O Redata concede isenção de impostos para empresas que instalarem ou ampliarem data centers no Brasil. Os tributos contemplados são o Imposto de Importação, o IPI, o PIS/Pasep e a Cofins — tanto em compras no mercado interno quanto em importações. A ideia é reduzir o custo inicial de implantação dessas estruturas, que hoje é uma das principais barreiras para esse tipo de investimento no país.
O impacto estimado nos cofres públicos é de R$ 5,2 bilhões em 2026, R$ 1 bilhão em 2027 e R$ 1,05 bilhão em 2028, segundo a Secretaria Especial da Receita Federal. Os valores já foram incluídos nas projeções do Projeto de Lei Orçamentária Anual de 2026.
Para ter direito aos benefícios, as empresas precisam cumprir uma série de exigências anuais: reservar pelo menos 10% do serviço para o mercado brasileiro, garantir que 100% da energia usada venha de fontes renováveis ou de baixa emissão, limitar o consumo de água a 0,05 litro por kWh e investir no mínimo 2% do valor dos equipamentos adquiridos em projetos de pesquisa, desenvolvimento e inovação no Brasil.
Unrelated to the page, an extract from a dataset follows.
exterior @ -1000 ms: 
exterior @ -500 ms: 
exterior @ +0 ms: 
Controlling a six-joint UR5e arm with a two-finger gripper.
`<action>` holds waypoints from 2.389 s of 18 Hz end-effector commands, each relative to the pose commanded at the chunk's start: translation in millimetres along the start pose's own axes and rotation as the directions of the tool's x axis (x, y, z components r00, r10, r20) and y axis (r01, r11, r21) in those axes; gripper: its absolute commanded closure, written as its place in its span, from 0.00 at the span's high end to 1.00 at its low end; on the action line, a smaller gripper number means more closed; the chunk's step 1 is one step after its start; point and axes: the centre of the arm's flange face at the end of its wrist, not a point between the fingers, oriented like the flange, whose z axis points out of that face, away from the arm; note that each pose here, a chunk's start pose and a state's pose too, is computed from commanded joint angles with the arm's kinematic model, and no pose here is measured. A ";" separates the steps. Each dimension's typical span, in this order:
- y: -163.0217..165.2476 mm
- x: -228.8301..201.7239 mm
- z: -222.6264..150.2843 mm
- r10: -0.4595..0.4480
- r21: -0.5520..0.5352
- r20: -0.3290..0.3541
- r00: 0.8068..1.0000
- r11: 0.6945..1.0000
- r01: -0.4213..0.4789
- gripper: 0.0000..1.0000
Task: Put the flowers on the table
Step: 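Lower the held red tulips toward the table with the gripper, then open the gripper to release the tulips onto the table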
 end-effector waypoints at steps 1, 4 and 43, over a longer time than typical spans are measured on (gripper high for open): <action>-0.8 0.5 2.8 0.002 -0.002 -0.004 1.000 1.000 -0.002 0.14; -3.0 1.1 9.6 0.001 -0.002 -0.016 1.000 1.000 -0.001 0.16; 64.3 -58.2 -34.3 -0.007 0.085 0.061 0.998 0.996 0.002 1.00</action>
O Senado também flexibilizou a regra de energia: o texto aprovado pela Câmara exigia fontes "limpas ou renováveis", mas os senadores ampliaram para incluir fontes "de baixa emissão", o que pode abrir espaço para energia nuclear e outras tecnologias a serem definidas pelo governo. Uma emenda do senador Esperidião Amin, do PP-SC, para incluir expressamente o gás natural foi rejeitada pelo relator.
Data centers instalados nas regiões Norte, Nordeste e Centro-Oeste têm 20% de redução nas metas de investimento e nas exigências de reserva de mercado. Os incentivos têm prazo de 5 anos, exceto os relativos ao PIS/Pasep, Cofins e IPI, que valem até 31 de dezembro de 2026.